Consumer Confidence fell for the second consecutive month and to a four-month low, largely the result of the ongoing rise in gasoline prices. The drop in the S & P 500, which is also at a three-month low, has not helped either. The data was moderately lower than the expected view.
At the moment, respondents were slightly more positive about the labor market with just under 41% saying that jobs are “plentiful,” which is marginally higher than the pre pandemic average. Surprisingly a gauge of expected inflation over the next year was little changed from the prior month.
Are the unchanged inflationary expectations component the result of “Fed speak?” One Fed speaker after another in the past week has delivered empathic messages that they will keep policy tighter for longer if the economy remains stronger than expected.
Perhaps or maybe the incessant rise in crude is not yet reflected in future inflationary expectations believing energy prices will again back down.
Inflation is a two-part phenomenon; too much money chasing to few goods fearing higher prices tomorrow. There is a monetary and psychological component.
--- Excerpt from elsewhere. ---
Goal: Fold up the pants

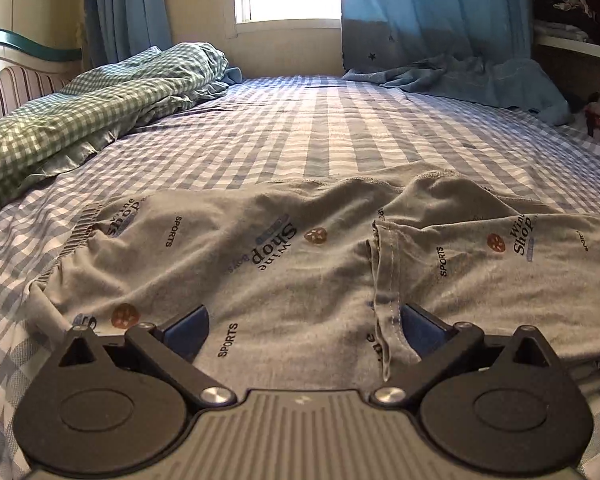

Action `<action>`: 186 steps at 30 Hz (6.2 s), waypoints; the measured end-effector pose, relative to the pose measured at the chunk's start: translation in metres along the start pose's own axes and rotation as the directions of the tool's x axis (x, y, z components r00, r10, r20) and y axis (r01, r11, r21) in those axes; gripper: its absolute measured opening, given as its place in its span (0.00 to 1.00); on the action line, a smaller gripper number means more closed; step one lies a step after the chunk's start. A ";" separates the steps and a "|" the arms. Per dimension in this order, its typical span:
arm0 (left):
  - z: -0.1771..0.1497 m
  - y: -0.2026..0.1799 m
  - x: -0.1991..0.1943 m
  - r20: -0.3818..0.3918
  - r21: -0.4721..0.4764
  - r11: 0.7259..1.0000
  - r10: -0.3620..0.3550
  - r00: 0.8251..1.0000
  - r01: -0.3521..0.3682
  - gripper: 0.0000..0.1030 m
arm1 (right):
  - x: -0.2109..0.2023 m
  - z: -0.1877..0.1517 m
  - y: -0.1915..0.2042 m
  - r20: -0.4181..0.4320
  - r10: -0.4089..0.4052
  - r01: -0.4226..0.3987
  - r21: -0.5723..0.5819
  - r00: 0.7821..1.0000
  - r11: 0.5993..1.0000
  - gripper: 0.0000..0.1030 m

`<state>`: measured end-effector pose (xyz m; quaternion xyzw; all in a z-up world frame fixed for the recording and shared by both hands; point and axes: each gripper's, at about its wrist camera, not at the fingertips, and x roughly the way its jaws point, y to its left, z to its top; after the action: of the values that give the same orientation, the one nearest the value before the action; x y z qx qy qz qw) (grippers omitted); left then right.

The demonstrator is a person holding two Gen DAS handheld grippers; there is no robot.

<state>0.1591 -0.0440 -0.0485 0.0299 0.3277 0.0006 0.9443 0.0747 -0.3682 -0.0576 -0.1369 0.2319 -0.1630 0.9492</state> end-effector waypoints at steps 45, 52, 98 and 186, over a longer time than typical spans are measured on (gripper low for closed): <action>-0.005 0.211 -0.009 0.026 -0.488 0.869 -0.085 0.996 0.087 0.18 | -0.033 0.067 0.198 0.113 0.222 -0.167 -0.366 0.968 0.916 0.99; -0.019 0.219 -0.017 0.083 -0.565 0.808 -0.142 0.986 0.164 0.72 | -0.033 0.067 0.198 0.106 0.225 -0.173 -0.364 0.969 0.915 0.99; 0.139 -0.031 -0.102 0.252 0.198 0.967 -0.209 0.945 0.161 0.11 | -0.046 0.053 0.058 0.180 0.080 -0.071 -0.054 0.980 0.996 0.99; -0.040 -0.018 -0.070 -0.071 0.075 0.985 -0.150 0.986 0.155 0.81 | -0.033 -0.008 -0.011 -0.064 0.130 -0.114 0.212 0.989 0.971 0.99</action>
<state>0.0795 -0.0607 -0.0376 0.0425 0.3595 -0.0841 0.9284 0.0407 -0.3671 -0.0483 -0.0161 0.2582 -0.1328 0.9568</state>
Treasuries were nominally higher in yield, continuing the relentless selloff that commenced about a week ago. The Treasury auctioned $48 billion of the two-year Treasury which was priced at 5.085%, the highest since 2006.
Equities were also moderately lower yesterday as September is measuring up to its reputation, increased volatility. According to CNBC all sectors are down for the month except for energy. The NASDAQ is down about 7.0% for the month, the S & P 500 off 5.2% and the Dow declined about 3.1%.
What will happen today?
Last night the foreign markets were mixed. London was down 0.23%, Paris up 0.04% and Frankfurt down 0.11%. China was up 0.16%, Japan up 0.18% and Hang Seng up 0.83%.
Futures are up about 0.3% as the markets may be oversold and yields have stabilized. Oil is up about 2%. The 10-year is up 7/32 to yield 4.57%.